CLINICAL RESEARCH BASICS
Clinical outcomes research provides vitally important information to healthcare providers, patients, payors of healthcare, and policymakers regarding which treatments are helpful, safe, and cost-effective. Research trials cover a wide range of forms, sizes, scopes and costs.
“Look back” or retrospective studies can be carried out through medical record review or patient questionnaires, phone surveys or other means. These can provide information on the effects of prior treatments or insight into the natural history of a particular disease. Prospective, or “forward-looking”, studies gather baseline information, and then additional information at later points, pertaining to the effect of a particular treatment or the natural history of the particular disease. Various outcomes measurement tools can be used to look at changes over time of pain and functional levels, patient satisfaction, quality of life, and cost-effectiveness.
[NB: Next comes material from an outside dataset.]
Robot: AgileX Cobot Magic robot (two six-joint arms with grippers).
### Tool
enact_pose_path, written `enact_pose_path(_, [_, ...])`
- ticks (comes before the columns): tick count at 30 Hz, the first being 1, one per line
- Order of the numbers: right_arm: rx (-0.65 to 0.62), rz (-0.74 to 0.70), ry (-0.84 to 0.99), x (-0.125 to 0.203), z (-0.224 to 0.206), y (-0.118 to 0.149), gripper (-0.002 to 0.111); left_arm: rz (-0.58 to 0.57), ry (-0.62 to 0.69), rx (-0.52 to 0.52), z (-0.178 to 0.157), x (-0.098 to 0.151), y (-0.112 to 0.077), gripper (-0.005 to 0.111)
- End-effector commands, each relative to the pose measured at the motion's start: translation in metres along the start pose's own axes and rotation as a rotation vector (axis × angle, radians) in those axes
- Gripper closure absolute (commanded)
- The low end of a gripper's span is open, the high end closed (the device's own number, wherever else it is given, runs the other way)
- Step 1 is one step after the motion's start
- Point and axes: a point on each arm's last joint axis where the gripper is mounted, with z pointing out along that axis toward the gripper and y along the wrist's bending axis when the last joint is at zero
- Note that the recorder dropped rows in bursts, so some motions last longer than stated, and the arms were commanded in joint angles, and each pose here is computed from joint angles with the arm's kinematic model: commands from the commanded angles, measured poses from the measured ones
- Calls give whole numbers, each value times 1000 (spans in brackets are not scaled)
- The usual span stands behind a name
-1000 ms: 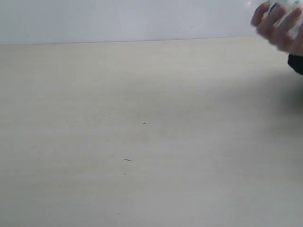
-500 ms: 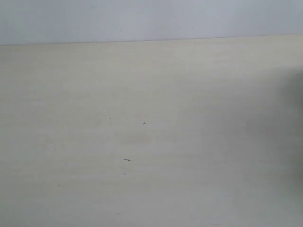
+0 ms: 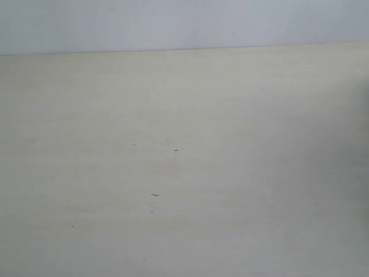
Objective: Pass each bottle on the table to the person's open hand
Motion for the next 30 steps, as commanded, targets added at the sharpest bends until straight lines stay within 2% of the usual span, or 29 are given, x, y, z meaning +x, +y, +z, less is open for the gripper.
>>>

Research studies can be randomized and controlled through various research protocol designs. The randomization process is helpful in removing certain population or researcher biases, by ensuring that any particular person in a research study is equally likely to be placed in one arm of the study or another. This can be randomized to either receiving an active treatment, receiving no treatment, or a placebo treatment. The no treatment or placebo (fake) treatment group is known as the control group. These studies are known as randomized controlled trials, or RCTs. When a treatment group is compared to a non-randomly chosen comparison group, or cohort, this may be referred to as a cohort study.
Clinical trials may also compare two or more different treatments or prevention strategies for a given disease. This is called comparative effectiveness research (CER). Randomized controlled trials (RCTs) and high quality and well-designed prospective studies provide a high level of evidence that can be used to help with clinical and health policy and payment decision making.